DESCRIPTION OF THE TASK:
Read the entries below and pull out each line with the string "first".
▬▬▬▬▬▬▬▬▬▬
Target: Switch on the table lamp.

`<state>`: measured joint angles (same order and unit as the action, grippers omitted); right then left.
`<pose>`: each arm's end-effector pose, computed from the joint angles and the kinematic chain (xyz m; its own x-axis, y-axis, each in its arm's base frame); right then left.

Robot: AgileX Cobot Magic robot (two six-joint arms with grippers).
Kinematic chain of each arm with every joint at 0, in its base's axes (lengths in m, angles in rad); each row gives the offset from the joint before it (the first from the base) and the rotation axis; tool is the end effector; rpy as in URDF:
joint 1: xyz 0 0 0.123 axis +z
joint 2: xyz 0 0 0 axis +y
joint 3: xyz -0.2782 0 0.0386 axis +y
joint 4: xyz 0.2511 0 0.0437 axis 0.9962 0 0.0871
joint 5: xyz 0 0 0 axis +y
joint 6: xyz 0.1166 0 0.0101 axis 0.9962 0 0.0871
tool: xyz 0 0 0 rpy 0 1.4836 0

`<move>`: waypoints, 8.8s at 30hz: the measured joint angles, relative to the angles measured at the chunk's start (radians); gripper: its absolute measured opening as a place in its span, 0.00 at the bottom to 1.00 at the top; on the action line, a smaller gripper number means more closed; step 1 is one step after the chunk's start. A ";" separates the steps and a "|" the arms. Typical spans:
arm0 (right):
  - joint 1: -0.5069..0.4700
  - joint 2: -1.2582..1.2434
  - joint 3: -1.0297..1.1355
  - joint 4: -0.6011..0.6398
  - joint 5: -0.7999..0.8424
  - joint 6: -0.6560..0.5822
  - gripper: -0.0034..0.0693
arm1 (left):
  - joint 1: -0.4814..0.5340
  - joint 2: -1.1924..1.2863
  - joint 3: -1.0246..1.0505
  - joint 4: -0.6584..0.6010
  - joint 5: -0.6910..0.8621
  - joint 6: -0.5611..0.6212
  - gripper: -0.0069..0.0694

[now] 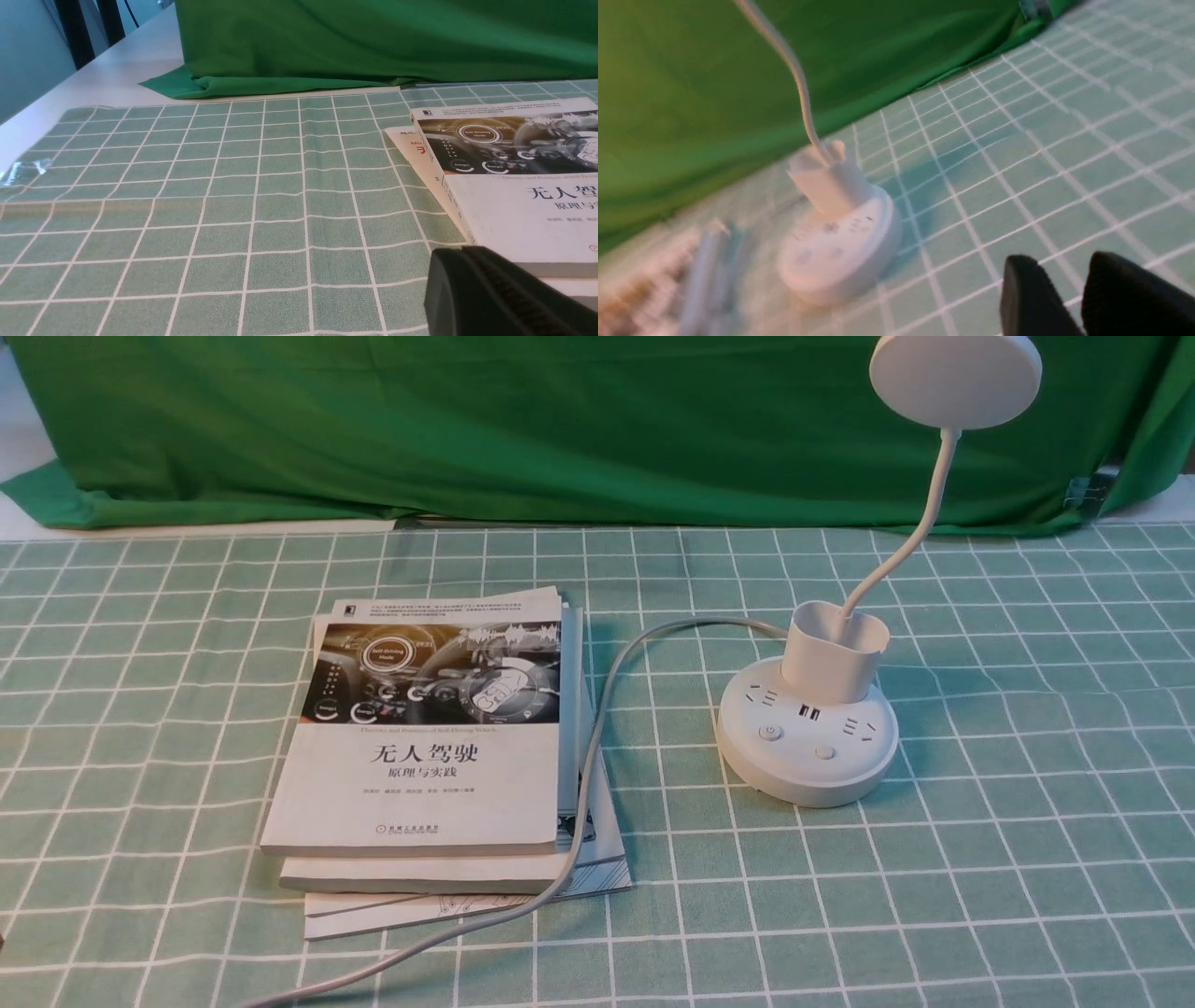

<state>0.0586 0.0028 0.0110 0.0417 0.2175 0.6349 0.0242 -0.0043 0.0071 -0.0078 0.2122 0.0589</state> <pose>0.0892 0.0063 0.1857 -0.1539 0.6174 -0.7714 0.0369 0.7838 0.6199 0.0889 0.0020 0.1884 -0.1284 0.0482 -0.9906 -0.0160 0.9986 0.0506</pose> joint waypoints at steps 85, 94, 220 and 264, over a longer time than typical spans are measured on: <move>0.352 1.819 -1.089 0.093 0.107 -0.882 0.09 | 0.000 0.000 0.000 0.000 0.000 0.000 0.12; 0.352 1.820 -1.089 0.093 0.096 -0.882 0.09 | 0.000 0.000 0.000 0.001 0.000 0.000 0.12; -0.064 0.019 -0.009 -0.091 -0.042 -0.526 0.23 | 0.000 0.000 0.000 0.002 0.000 0.000 0.12; -0.044 0.000 0.000 -0.101 -0.006 -0.521 0.33 | 0.000 0.000 0.000 0.002 0.000 0.000 0.12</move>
<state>0.0142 0.0028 0.0107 -0.0588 0.2111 0.1139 0.0242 -0.0043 0.0071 -0.0058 0.2122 0.0589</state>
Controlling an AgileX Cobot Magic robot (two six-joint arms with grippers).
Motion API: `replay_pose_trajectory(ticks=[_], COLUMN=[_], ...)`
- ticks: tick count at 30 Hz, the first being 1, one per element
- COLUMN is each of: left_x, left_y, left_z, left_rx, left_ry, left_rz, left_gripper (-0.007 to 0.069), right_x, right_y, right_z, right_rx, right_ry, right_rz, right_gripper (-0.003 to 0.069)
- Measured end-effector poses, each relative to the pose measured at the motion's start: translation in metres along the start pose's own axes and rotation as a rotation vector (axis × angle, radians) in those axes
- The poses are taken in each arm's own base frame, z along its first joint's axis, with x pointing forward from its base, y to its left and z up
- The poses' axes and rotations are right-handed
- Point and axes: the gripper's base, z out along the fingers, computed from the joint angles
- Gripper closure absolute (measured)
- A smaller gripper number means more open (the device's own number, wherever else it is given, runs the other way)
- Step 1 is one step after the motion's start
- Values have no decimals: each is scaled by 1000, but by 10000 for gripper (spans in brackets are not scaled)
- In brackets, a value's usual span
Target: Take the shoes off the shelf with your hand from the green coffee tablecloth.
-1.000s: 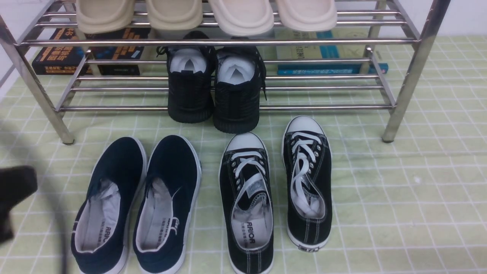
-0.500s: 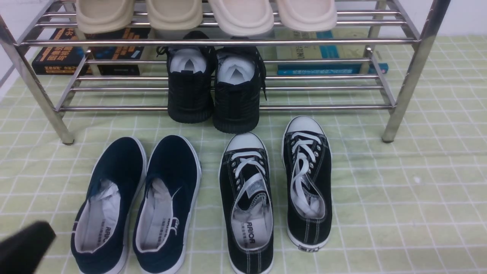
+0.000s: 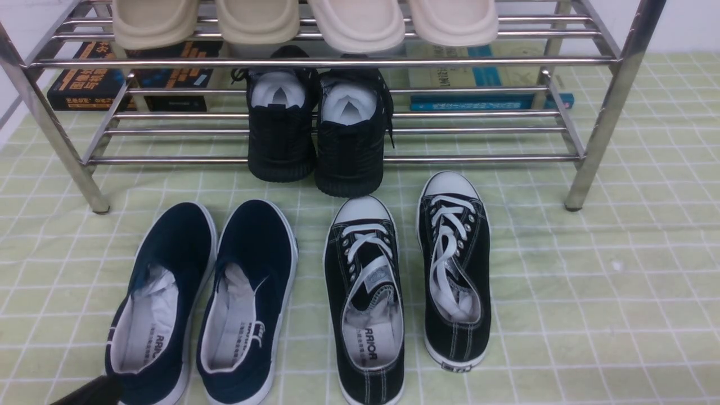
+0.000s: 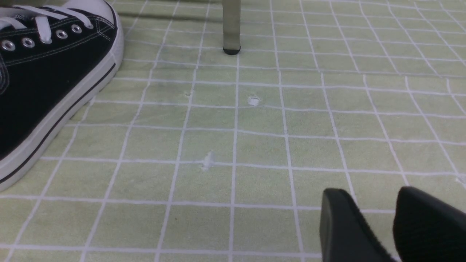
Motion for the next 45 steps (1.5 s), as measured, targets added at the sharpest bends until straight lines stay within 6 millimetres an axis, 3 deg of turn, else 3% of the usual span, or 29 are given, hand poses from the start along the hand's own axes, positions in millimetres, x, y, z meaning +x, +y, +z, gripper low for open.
replay_pose_trajectory(ticks=[12,45], left_x=[16,15], left_y=[19,24], left_z=[-6,-8], left_rx=[-272,-362], left_ry=[29,10], left_rz=[26,12], left_gripper=[603,574], right_x=[0,0], right_y=[0,0], right_z=[0,0], right_rx=[0,0], right_ry=[0,0], right_rz=[-1,0], right_gripper=[421,421])
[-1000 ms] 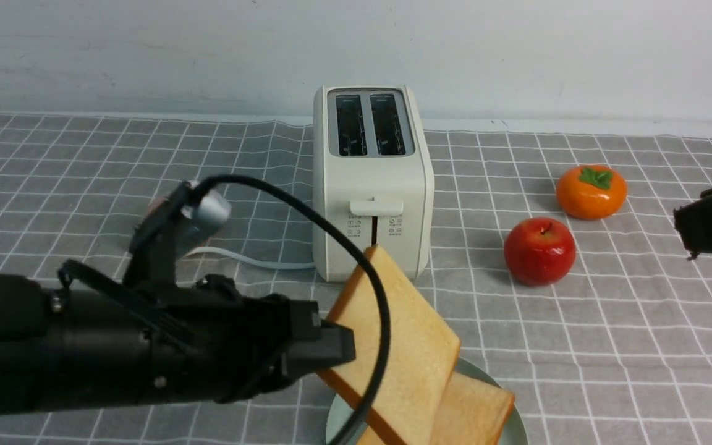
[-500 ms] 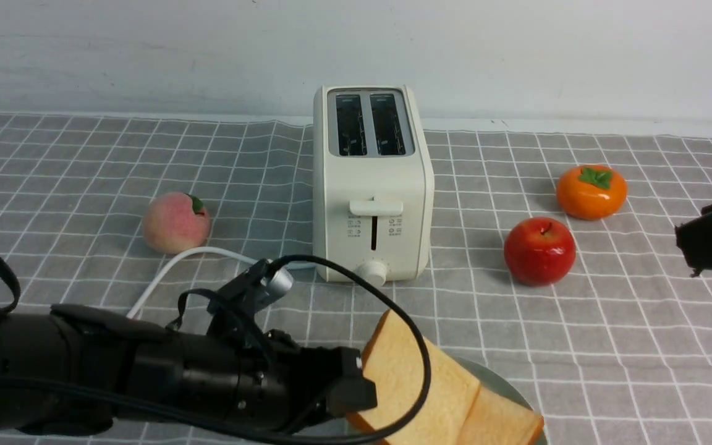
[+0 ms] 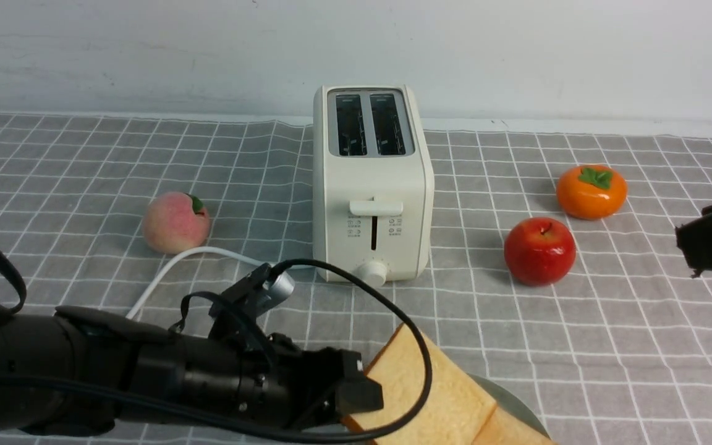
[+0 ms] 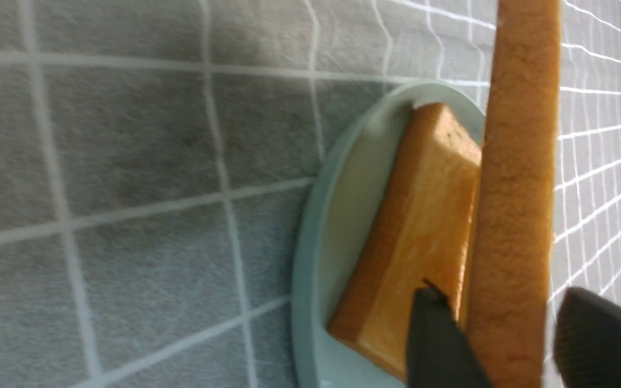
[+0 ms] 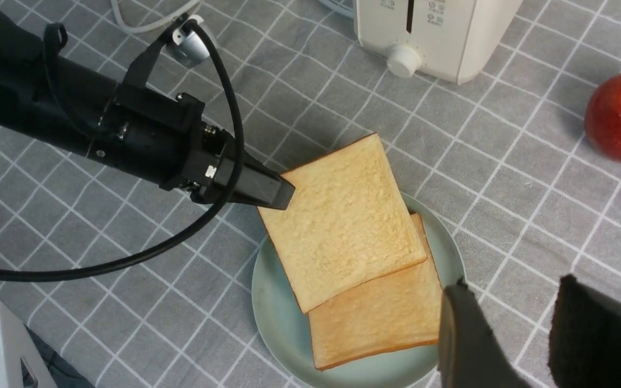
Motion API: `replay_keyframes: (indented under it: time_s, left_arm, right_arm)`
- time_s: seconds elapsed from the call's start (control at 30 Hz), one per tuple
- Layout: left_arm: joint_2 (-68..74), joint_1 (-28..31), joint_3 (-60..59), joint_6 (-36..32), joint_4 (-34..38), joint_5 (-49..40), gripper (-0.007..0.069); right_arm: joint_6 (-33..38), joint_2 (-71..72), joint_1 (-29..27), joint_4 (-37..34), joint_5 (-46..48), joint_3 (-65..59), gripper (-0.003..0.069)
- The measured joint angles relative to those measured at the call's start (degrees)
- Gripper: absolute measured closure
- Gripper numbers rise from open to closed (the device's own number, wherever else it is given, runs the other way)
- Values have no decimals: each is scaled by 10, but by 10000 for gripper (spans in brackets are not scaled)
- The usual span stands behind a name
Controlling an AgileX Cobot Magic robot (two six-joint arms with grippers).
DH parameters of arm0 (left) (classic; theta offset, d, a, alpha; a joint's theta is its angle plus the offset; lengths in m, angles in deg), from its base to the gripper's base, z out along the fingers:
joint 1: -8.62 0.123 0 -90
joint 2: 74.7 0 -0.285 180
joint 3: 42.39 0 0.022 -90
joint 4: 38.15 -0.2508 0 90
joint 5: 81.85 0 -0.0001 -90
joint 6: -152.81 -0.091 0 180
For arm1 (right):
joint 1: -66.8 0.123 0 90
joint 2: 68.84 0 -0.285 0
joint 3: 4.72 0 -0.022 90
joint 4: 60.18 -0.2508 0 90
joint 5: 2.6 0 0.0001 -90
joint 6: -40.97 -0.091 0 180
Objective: Take toasted bread from bread machine on grey coffee table place on plate.
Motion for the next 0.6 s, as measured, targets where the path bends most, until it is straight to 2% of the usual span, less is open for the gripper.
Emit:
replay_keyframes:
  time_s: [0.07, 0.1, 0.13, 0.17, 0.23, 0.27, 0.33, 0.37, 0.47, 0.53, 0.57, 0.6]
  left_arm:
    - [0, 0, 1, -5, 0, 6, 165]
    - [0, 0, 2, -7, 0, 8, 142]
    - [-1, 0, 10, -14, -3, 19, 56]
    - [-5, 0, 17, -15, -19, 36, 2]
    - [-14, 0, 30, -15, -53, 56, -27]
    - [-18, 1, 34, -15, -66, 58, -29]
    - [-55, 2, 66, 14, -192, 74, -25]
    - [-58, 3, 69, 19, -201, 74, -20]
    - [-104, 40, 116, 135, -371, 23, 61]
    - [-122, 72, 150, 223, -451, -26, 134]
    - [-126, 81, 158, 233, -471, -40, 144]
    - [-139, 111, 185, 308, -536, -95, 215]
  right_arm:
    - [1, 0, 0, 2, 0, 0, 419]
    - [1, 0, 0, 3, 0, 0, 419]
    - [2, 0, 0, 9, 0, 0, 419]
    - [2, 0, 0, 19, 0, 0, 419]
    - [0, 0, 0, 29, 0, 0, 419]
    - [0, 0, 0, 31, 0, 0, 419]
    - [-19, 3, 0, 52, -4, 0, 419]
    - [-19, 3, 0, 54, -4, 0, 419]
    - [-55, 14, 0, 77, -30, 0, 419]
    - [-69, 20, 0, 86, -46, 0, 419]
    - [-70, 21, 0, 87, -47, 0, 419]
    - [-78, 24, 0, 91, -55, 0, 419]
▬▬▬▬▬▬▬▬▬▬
EXERCISE RESPONSE:
Kinematic chain of each arm with every joint at 0, in its base's axes (lengths in m, angles in rad); each row gives the offset from the joint before it (the first from the base) and the rotation axis; tool is the end effector; rpy as in URDF:
- ticks: tick count at 30 Hz, the first being 1, one per element
- The poses are taken in each arm's own base frame, z along its first joint's axis, with x pointing forward from its base, y to its left and z up

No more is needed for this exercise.